August 26, 2010 § 2 Comments
Right as I was enjoying wearing boots and sweatshirts, an ungodly heat wave hit San Francisco. On a Monday afternoon, people flocked to the parks to picnic and schools kids complained about having to go to school right as the San Francisco summer finally got started. A run along Ocean Beach saw large clumps of people playing in the waves and cars overfilling the lots along the Great Highway. At midnight, I climbed to the top of Bernal Hill and walked out along Pier 1 with some old friends — all without long pants or a scarf, which is my standard get-up in this city.
This morning I stumbled out of bed, still in pajama boxers and my hair sticking every which way, and out the front door to take pictures in the gentle morning sun. In a couple of hours, the hot, dry sun will be beating down and I’ll have started a run along the tide line, hopefully barefoot, if I can find someone to shuttle my shoes around the city. Or maybe I’ll wait to run until the evening and cross the peak of Diamond Heights as the fog rolls in, when you can barely see three feet in front of you. As you climb to the peak, the air seems to thin and the wind comes from all directions, its cold blasts spurring you down the hill on the other side. Today, the day is temperamental, summer one moment and the perfect misty setting for a horror film the next.

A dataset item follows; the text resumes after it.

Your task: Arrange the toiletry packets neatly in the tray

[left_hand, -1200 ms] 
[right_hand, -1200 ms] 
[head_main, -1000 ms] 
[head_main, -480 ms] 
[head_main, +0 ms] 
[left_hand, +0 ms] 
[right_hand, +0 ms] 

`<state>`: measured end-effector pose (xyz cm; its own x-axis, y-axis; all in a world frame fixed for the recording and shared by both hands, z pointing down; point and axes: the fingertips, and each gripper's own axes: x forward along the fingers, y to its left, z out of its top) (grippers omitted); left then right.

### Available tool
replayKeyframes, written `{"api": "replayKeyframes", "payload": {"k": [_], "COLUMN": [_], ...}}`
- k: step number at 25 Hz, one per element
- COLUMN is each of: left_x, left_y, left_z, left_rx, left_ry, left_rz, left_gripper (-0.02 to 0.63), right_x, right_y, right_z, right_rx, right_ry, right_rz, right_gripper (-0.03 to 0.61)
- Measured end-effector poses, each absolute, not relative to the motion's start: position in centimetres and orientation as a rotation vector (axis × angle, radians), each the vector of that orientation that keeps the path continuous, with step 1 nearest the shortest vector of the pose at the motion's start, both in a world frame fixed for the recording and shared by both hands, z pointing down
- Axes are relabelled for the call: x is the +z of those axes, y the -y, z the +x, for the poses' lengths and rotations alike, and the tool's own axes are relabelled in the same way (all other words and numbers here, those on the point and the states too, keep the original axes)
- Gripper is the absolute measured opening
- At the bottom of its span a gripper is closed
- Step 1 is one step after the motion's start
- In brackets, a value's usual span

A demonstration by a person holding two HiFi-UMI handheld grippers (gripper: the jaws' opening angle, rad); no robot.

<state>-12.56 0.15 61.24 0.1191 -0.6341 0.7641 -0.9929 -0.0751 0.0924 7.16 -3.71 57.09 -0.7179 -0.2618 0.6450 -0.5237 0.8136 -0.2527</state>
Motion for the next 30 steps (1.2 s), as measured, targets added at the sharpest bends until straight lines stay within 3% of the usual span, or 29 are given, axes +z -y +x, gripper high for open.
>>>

But as I settle in to write, it is still morning and I am back in the house. I’ve poured myself a tall glass of iced tea with a kick of mint and made open-faced sandwiches with juicy heirloom tomatoes that were just waiting to be sliced. Ah, summer.
These browned butter cookies pair just as well with iced tea as they do with a cup of hot tea. And with the weather changing every day, I keep a roll of cookie dough in the fridge, so that I am ready to bake off a couple when the winds change. Nutty and sandy, with a touch of sea salt on top, these cookies bring to mind summer days collecting sand dollars, with your toes in the wet sand and the harsh coastal wind in your face.
I made these shortbread cookies for this month’s Sugar High Friday, hosted by Elissa at 17 and Baking. Elissa picked browned butter or beurre noisette as the theme of the month, you can see all the details on her blog. Sugar High Fridays were started by Jennifer at The Domestic Goddess. This is the first time that I am partaking in the group challenge.
1/2 cup unsalted butter, browned and cooled to room temperature
1/2 cup unsalted butter, softened to room temperature
1/2 cup sugar
1/2 tsp vanilla extract
1 3/4 cup all purpose flour
1 generous pinch kosher salt
Fleur de sel for topping
Cream the butters and sugar together. Then add the vanilla, and slowly add the flour and kosher salt. Shape the dough into a log and refrigerate for at least half an hour. Preheat oven to 350F. Cut slices of the log approximately 1/4 inch thick and put cookies onto parchment-lined baking sheets. Bake for 15 to 20 minutes until the edges are browned. After removing from the oven sprinkle each of the cookies with a touch of fleur de sel.